Treatment for 332 cases of lower leg fracture in ＂5.12＂ Wenchuan earthquake

Objective： To retrospectively analyze the medical treatment of 332 patients with lower leg fracture in Wenchuan earthquake admitted in West China Hospital. Methods： From May 12, 2008 to June 15, 2008, 332 patients with lower leg fracture injured in Wenchuan earthquake were treated in our hospital. The data on trauma condition and clinical treatment were collected and analyzed. Results： Among the 332 cases of lower leg fracture, there were 179 eases of open fracture, accounting for 53.9%, in which 91% belonged to Gustilo Ⅱ or Ⅲ injury with serious pollution. Many patients had posttraumatic complications, vascular and nerve injury, wound infection or osteofascial compartment syndrome.

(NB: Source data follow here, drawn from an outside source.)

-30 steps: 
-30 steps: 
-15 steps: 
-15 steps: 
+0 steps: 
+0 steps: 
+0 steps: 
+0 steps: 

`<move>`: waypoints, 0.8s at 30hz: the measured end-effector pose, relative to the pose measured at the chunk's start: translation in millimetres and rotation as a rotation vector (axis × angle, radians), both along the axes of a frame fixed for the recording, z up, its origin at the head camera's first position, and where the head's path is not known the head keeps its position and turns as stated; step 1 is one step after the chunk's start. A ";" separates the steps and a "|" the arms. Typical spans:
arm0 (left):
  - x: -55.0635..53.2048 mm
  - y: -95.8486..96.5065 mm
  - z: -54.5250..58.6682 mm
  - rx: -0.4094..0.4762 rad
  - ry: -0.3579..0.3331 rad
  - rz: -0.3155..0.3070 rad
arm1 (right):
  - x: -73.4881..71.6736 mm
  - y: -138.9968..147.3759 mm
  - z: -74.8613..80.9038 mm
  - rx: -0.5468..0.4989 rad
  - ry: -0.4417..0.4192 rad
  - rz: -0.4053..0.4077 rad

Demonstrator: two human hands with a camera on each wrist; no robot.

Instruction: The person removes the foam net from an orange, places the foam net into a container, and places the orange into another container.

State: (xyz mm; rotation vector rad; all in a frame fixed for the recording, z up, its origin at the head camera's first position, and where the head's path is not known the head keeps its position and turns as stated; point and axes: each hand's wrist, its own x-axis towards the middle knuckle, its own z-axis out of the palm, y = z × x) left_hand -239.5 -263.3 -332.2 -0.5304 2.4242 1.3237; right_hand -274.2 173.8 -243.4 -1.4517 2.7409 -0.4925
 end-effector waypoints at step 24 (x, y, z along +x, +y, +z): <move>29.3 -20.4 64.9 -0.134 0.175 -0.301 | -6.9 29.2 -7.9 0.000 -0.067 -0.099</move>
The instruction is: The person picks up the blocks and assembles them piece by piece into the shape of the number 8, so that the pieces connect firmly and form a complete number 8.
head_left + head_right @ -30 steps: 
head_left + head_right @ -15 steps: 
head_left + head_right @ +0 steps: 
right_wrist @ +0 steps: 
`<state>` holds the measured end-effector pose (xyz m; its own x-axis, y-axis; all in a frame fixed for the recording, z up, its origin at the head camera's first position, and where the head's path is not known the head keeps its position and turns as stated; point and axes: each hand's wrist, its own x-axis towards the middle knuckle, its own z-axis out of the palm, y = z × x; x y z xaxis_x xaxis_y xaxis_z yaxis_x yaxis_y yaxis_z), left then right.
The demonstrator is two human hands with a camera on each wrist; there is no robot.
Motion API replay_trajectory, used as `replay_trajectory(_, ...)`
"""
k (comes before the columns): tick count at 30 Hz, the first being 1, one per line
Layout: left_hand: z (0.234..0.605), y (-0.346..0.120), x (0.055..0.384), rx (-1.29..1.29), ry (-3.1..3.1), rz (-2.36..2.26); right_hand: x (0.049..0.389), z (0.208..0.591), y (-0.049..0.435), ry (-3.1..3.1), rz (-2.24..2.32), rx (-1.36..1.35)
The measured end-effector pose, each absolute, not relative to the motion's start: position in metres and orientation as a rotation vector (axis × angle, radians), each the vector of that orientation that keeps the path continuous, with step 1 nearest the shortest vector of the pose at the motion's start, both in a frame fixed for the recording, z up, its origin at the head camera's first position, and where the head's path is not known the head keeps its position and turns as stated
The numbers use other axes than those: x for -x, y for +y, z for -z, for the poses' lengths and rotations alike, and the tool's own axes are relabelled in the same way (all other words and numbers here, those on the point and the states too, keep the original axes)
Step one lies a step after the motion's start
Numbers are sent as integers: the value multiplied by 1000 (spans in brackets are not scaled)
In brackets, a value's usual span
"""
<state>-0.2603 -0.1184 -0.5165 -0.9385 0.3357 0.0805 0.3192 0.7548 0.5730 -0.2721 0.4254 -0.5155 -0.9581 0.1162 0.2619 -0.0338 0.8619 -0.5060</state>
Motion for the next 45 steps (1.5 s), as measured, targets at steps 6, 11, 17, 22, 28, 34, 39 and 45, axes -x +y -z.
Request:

After medical treatment, blood vessels were reconnected, wound surface was repaired and wound infection was under control. Conclusion： For the patients with lower leg fracture in earthquake, we followed the principle of ＂complete debridement - restoring the continuity of bone bracket - timely recovering blood supply of limbs and repairing nerve damage - repair the wound surface at stage Ⅰ or Ⅱ ＂ so as to reduce the incidence of amputation and infection.